# [What you have to do]
Extract the listing below in full, unchanged.

# [Provided data]

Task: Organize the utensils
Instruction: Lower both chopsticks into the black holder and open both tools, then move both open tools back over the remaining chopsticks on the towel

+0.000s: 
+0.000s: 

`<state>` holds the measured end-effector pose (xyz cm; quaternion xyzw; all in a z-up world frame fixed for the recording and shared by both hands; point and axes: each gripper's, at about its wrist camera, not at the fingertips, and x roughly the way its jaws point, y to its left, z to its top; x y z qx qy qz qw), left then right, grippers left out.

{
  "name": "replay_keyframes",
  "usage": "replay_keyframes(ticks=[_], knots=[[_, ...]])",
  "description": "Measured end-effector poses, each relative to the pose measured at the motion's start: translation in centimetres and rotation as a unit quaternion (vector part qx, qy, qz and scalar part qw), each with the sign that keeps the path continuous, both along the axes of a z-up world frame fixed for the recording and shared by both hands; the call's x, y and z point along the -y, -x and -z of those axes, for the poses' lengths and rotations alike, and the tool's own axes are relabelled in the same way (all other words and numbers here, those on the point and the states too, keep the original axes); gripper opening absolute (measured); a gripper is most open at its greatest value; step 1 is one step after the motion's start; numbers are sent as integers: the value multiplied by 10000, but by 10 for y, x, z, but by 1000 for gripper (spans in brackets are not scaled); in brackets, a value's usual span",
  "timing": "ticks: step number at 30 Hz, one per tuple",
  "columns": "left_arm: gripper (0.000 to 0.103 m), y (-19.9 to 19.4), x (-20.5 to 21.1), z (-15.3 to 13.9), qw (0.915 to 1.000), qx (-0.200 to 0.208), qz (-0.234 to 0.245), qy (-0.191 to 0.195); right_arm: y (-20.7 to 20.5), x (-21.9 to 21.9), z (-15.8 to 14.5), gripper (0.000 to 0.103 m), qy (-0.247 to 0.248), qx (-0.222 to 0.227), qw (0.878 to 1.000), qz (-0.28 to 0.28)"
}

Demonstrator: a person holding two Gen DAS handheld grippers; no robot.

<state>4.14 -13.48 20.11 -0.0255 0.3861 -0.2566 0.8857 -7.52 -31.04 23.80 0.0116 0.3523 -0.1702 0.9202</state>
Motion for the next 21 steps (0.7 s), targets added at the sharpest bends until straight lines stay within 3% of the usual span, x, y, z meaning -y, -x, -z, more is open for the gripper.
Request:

# [Reply]
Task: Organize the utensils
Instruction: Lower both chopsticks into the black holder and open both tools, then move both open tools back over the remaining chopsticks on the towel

+0.000s: 
+0.000s: 

`<state>` holds the measured end-effector pose (xyz cm; quaternion xyzw; all in a z-up world frame fixed for the recording and shared by both hands; point and axes: each gripper's, at about its wrist camera, not at the fingertips, and x roughly the way its jaws point, y to its left, z to its top; x y z qx qy qz qw), left then right, grippers left out.

{
  "name": "replay_keyframes",
  "usage": "replay_keyframes(ticks=[_], knots=[[_, ...]])",
  "description": "Measured end-effector poses, each relative to the pose measured at the motion's start: translation in centimetres and rotation as a unit quaternion (vector part qx, qy, qz and scalar part qw), each with the sign that keeps the path continuous, both along the axes of a z-up world frame fixed for the recording and shared by both hands; the call's x, y and z point along the -y, -x and -z of those axes, for the poses' lengths and rotations alike, and the tool's own axes are relabelled in the same way (all other words and numbers here, those on the point and the states too, keep the original axes); gripper opening absolute (measured); a gripper is most open at its greatest value; step 1 is one step after the motion's start; numbers are sent as integers: the value multiplied by 10000, but by 10 for y, x, z, but by 1000 for gripper (spans in brackets are not scaled); in brackets, a value's usual span",
  "timing": "ticks: step number at 30 Hz, one per tuple",
  "columns": "left_arm: gripper (0.000 to 0.103 m), y (-19.9 to 19.4), x (-20.5 to 21.1), z (-15.3 to 13.9), qw (0.915 to 1.000), qx (-0.200 to 0.208), qz (-0.234 to 0.245), qy (-0.191 to 0.195); right_arm: y (-20.7 to 20.5), x (-21.9 to 21.9), z (-15.8 to 14.5), gripper (0.000 to 0.103 m), qy (-0.247 to 0.248), qx (-0.222 to 0.227), qw (0.878 to 1.000), qz (-0.28 to 0.28)"
}

Demonstrator: a person holding two Gen DAS handheld grippers; no robot.

<state>4.14 -13.48 20.11 -0.0255 0.3861 -0.2566 0.8857 -7.52 -31.04 23.80 0.0116 0.3523 -0.1702 0.9202</state>
Motion for the next 21 steps (0.7 s), targets added at the sharpest bends until straight lines stay within 3% of the usual span, x, y, z meaning -y, -x, -z, more is open for the gripper.
Request:

The output is complete as it stands.